# Exercise requirements:
Restate the listing below line for line and word for word, without the pictures.

# Recorded data:
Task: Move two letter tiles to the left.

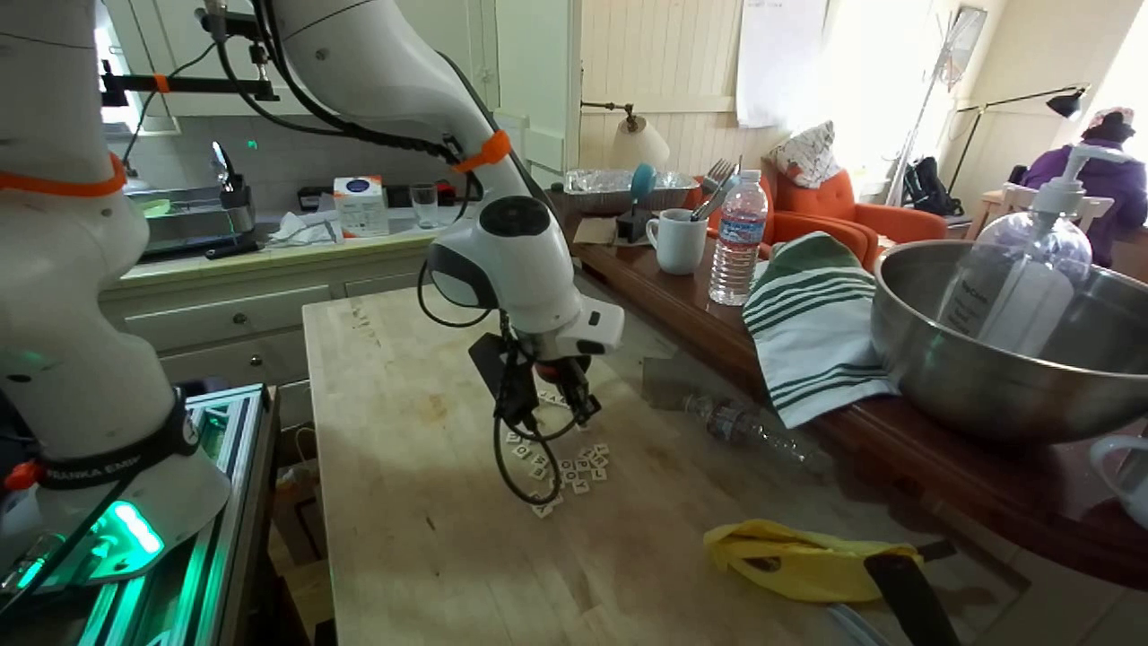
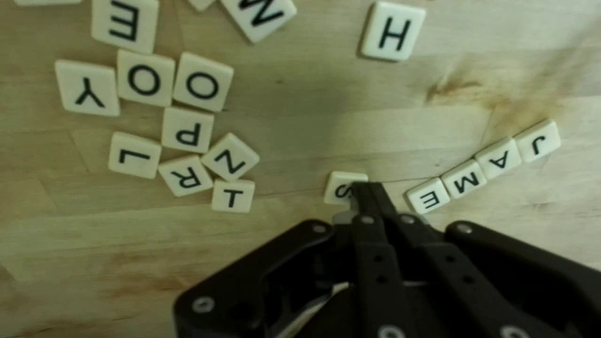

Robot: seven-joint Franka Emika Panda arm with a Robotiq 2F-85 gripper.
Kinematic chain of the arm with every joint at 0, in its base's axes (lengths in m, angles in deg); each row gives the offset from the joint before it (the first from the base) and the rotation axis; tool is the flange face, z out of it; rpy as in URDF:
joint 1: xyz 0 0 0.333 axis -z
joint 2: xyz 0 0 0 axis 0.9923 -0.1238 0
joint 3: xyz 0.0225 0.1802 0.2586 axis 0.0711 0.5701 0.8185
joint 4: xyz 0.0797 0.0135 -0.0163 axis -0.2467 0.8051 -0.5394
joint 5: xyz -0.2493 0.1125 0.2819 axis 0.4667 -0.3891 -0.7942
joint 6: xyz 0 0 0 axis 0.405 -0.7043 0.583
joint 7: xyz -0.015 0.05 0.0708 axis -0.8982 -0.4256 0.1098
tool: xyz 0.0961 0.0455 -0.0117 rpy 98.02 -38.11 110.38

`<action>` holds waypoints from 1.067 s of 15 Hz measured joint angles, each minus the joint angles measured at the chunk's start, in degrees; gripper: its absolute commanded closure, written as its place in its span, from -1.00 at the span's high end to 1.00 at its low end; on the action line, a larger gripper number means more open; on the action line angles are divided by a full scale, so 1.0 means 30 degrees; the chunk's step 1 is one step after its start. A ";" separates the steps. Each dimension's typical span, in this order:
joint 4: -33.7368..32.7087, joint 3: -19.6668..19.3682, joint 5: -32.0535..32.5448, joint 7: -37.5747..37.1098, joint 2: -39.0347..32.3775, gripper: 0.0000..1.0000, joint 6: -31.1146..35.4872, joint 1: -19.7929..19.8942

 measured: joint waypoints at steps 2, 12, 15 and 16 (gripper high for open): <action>0.0000 -0.0005 0.0003 -0.0869 0.0007 -1.00 0.0095 -0.0180; 0.0011 -0.0013 0.0238 -0.1432 0.0578 -1.00 0.0598 -0.0360; 0.0011 -0.0013 0.0297 -0.0928 0.0519 -1.00 0.0598 -0.0351; 0.0012 -0.0013 0.0300 -0.0730 0.0499 -1.00 0.0598 -0.0348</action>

# Exercise output:
Task: Move two letter tiles to the left.


Robot: seven-joint Franka Emika Panda arm with a Robotiq 2F-85 gripper.
Kinematic chain of the arm with every joint at 0, in its base's axes (lengths in m, angles in deg); each row gives the offset from the joint before it (the first from the base) and the rotation axis; tool is the flange face, z out of it; rpy as in URDF:
joint 1: xyz 0 0 0.333 axis -z
joint 2: xyz 0 0 0 axis 0.9923 -0.1238 0
joint 3: xyz 0.0225 0.1802 0.2586 axis 0.0711 0.5701 0.8185
joint 4: xyz 0.0797 0.0135 -0.0163 axis -0.2467 0.8051 -0.5394
joint 5: xyz -0.2493 0.1125 0.2819 axis 0.4667 -0.3891 -0.7942
joint 6: xyz 0 0 0 axis 0.405 -0.7043 0.583
joint 7: xyz -0.015 0.05 0.0708 axis -0.8982 -0.4256 0.1098
tool: xyz 0.0961 0.0455 -0.0117 rpy 98.02 -38.11 110.38

`<action>` holds waypoints from 1.067 s of 15 Hz measured joint angles, each minus the joint angles measured at the chunk's start, in degrees; gripper: its absolute commanded closure, written as its place in its span, from -1.00 at the span's high end to 1.00 at its low end; on the action line, a larger gripper number means more open; on the action line angles are divided by a full scale, so 1.0 means 30 degrees; the chunk's step 1 is one step after its start. A ";" separates the steps. Each dimension's typical span, in this order:
joint 4: -33.7368..32.7087, joint 3: -19.6668..19.3682, joint 5: -32.0535..32.5448, joint 7: -37.5747..37.1098, joint 2: -39.0347..32.3775, gripper: 0.0000..1.0000, joint 6: -31.1146..35.4872, joint 1: -19.7929..19.8942

 measured: joint waypoints at steps 2, 12, 15 and 16 (gripper high for open): <action>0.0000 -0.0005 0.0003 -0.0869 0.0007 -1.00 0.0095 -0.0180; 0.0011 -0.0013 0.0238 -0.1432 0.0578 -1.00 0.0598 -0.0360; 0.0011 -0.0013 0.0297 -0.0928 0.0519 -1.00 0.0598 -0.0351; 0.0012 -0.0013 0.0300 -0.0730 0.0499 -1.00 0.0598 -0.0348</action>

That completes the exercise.